What is needed:
Which lines below hold the word "degrees"? Report each one.

Segment Start: Information provided

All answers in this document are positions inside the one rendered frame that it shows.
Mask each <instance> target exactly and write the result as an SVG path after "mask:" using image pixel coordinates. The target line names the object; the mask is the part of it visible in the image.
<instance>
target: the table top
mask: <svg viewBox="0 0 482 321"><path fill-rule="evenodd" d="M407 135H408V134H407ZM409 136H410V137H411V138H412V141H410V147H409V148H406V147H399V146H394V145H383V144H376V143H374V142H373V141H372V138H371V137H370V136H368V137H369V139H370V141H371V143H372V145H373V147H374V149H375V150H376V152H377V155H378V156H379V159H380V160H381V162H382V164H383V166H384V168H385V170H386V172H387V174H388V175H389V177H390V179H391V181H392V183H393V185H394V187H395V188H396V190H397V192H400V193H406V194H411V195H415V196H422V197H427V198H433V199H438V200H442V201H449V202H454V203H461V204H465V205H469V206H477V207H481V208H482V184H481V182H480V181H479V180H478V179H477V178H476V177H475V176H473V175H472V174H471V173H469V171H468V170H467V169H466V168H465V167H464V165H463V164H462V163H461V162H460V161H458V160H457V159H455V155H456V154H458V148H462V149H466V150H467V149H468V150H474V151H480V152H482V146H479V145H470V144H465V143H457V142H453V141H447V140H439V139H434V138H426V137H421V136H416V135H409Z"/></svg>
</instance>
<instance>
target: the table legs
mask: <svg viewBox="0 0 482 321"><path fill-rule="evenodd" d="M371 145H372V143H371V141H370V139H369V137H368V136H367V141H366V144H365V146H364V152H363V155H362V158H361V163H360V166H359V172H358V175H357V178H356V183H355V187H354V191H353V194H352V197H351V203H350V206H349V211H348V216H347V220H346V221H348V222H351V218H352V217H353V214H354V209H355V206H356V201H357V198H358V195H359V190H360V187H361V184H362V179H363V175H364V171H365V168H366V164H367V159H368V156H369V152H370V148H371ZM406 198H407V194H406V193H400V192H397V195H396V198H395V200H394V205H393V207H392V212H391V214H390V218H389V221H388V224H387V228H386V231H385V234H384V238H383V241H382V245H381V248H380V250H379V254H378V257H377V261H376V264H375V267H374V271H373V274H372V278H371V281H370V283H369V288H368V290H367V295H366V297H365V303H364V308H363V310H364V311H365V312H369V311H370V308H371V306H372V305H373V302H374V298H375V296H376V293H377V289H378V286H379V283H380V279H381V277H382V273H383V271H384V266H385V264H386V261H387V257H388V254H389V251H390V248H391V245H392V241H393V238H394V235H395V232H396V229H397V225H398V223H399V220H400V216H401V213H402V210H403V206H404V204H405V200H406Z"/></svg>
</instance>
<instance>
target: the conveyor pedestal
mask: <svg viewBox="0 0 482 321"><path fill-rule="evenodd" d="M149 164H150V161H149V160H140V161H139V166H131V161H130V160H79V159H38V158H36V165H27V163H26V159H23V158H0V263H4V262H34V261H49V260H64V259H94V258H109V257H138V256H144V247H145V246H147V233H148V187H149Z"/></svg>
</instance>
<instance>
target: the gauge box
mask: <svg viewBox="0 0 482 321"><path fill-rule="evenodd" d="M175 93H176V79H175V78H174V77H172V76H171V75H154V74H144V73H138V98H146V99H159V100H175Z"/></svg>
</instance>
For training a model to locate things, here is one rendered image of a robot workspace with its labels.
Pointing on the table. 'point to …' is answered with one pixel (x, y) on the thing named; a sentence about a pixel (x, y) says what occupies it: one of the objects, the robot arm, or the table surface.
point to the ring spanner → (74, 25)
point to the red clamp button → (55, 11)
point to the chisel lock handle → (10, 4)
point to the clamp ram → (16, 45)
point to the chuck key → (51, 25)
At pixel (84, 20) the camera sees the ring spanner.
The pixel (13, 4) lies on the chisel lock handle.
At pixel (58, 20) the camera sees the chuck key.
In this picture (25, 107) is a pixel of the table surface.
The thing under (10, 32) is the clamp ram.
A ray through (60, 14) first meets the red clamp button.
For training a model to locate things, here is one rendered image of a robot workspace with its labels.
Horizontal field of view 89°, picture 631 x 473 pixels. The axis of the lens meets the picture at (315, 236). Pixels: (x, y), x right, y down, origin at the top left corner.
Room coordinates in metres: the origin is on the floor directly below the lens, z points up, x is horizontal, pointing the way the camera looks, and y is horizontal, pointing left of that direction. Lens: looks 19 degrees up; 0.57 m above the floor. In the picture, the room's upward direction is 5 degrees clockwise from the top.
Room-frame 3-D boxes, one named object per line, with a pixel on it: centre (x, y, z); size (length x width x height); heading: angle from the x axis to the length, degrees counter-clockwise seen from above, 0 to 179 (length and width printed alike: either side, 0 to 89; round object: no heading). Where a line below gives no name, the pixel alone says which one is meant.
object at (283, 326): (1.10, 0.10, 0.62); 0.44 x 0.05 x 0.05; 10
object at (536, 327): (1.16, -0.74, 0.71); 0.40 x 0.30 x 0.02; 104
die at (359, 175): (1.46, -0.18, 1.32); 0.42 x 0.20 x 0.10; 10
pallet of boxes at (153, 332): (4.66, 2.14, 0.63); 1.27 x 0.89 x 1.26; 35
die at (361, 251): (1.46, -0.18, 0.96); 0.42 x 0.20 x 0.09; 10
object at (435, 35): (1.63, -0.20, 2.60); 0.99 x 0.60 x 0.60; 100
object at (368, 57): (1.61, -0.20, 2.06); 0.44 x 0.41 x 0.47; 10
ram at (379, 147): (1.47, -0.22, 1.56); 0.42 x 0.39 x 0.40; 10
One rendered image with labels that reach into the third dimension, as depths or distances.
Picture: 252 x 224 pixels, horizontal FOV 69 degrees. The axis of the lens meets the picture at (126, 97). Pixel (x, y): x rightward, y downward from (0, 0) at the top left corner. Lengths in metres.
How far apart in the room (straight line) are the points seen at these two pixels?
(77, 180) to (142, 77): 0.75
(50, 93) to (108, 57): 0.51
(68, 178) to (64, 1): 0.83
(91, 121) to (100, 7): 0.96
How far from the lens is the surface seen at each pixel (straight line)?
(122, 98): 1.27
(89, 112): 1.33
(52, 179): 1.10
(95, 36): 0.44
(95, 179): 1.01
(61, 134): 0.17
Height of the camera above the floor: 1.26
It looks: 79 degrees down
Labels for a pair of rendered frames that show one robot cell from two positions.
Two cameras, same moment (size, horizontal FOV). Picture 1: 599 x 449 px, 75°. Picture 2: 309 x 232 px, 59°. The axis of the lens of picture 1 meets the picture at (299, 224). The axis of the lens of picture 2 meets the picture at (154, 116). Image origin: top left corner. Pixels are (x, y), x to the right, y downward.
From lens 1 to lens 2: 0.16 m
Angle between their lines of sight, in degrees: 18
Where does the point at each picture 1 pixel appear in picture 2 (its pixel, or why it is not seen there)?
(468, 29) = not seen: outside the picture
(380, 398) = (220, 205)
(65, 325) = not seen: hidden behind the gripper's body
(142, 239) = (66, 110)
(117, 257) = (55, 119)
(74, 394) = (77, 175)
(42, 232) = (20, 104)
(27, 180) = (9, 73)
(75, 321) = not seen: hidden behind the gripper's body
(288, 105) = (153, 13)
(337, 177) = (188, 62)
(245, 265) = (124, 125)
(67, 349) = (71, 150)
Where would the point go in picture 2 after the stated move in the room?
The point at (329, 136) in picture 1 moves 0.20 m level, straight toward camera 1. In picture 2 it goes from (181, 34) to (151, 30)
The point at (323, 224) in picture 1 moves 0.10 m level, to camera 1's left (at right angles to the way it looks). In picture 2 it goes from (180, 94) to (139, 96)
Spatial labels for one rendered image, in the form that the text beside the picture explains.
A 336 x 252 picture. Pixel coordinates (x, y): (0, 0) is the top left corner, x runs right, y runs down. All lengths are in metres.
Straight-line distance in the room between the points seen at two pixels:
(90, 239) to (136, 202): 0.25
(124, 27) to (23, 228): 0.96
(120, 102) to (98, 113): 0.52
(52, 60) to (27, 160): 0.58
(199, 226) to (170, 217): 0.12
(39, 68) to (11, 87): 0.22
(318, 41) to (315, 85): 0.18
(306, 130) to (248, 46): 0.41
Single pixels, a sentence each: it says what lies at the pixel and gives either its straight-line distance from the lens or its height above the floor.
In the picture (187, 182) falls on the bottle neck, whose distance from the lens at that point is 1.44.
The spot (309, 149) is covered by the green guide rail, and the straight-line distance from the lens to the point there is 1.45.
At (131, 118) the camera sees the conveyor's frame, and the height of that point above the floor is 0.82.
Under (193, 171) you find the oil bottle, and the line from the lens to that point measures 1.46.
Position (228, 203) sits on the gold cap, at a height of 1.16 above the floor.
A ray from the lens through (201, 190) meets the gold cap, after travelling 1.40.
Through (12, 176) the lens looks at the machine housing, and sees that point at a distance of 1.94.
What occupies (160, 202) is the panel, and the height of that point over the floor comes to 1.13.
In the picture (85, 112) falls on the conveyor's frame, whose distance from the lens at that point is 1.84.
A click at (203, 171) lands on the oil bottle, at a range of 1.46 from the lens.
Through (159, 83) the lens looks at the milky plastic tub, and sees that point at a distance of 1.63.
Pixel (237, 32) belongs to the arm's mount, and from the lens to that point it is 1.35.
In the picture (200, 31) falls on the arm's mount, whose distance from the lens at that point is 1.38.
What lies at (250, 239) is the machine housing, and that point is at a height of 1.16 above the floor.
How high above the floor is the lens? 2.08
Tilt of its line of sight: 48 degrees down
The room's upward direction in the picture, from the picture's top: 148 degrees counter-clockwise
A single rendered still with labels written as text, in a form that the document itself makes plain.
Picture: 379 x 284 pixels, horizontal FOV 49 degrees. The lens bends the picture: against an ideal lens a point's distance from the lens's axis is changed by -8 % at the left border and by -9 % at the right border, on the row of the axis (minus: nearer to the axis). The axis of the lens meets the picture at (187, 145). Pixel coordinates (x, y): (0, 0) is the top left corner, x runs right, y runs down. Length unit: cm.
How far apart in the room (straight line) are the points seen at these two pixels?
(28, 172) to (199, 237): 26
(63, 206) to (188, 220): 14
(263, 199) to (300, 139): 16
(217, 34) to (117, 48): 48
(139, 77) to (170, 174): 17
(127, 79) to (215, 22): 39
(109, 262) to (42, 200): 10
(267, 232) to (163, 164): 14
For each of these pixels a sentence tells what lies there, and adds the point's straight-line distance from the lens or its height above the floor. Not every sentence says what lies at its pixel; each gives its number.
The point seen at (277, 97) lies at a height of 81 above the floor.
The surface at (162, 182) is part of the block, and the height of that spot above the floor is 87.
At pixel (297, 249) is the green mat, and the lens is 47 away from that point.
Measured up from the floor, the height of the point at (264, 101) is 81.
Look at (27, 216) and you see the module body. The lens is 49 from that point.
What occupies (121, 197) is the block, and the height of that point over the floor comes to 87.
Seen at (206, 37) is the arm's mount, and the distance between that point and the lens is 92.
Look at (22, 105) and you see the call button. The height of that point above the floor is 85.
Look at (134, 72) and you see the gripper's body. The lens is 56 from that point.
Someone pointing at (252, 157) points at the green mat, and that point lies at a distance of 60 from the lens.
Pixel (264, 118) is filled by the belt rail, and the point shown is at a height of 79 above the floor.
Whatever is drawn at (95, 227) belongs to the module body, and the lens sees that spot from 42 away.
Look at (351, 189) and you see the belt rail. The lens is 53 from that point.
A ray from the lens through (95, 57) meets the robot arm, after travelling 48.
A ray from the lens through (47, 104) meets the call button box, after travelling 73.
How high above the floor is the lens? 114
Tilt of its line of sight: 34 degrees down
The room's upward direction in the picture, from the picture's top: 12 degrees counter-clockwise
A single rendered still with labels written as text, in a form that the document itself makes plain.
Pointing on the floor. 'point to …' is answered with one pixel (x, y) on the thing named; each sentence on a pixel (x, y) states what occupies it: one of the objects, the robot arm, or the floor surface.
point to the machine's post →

Segment End: Information provided

The answer:
Room coordinates in metres: the origin is on the floor directly below the lens, z points up, x is horizontal, pointing the way the camera looks, and y is horizontal, pointing left of that direction. Lens: looks 19 degrees up; 0.57 m above the floor. In the picture, the room's upward direction is 5 degrees clockwise from the top.
Room-frame 3-D boxes, one named object per line, with a pixel on it: centre (x, y, z); size (length x width x height); heading: angle from the x axis to the length, degrees counter-clockwise seen from above, 0 to 179 (length and width printed alike: either side, 0 to 89; round object: no heading). Where a line below gives no name, the pixel alone says which one is meant.
Picture: 252 x 224 pixels, horizontal FOV 69 degrees. The axis of the lens meets the picture at (126, 97). Pixel (x, y): x rightward, y downward from (0, 0) at the top left corner. Lengths in metres.
It looks: 79 degrees down
Angle between their lines of sight, in degrees: 18
Tilt of its line of sight: 48 degrees down
The room's upward direction in the picture, from the picture's top: 148 degrees counter-clockwise
Picture: 379 x 284 pixels, horizontal FOV 49 degrees. The lens bends the picture: against an ideal lens a point's distance from the lens's axis is changed by -8 % at the left border and by -9 % at the right border, on the row of the axis (minus: nearer to the axis). The axis of the lens meets the picture at (187, 145). Pixel coordinates (x, y): (0, 0) is the top left corner, x runs right, y runs down. Length unit: cm.
Tilt of its line of sight: 34 degrees down
The room's upward direction in the picture, from the picture's top: 12 degrees counter-clockwise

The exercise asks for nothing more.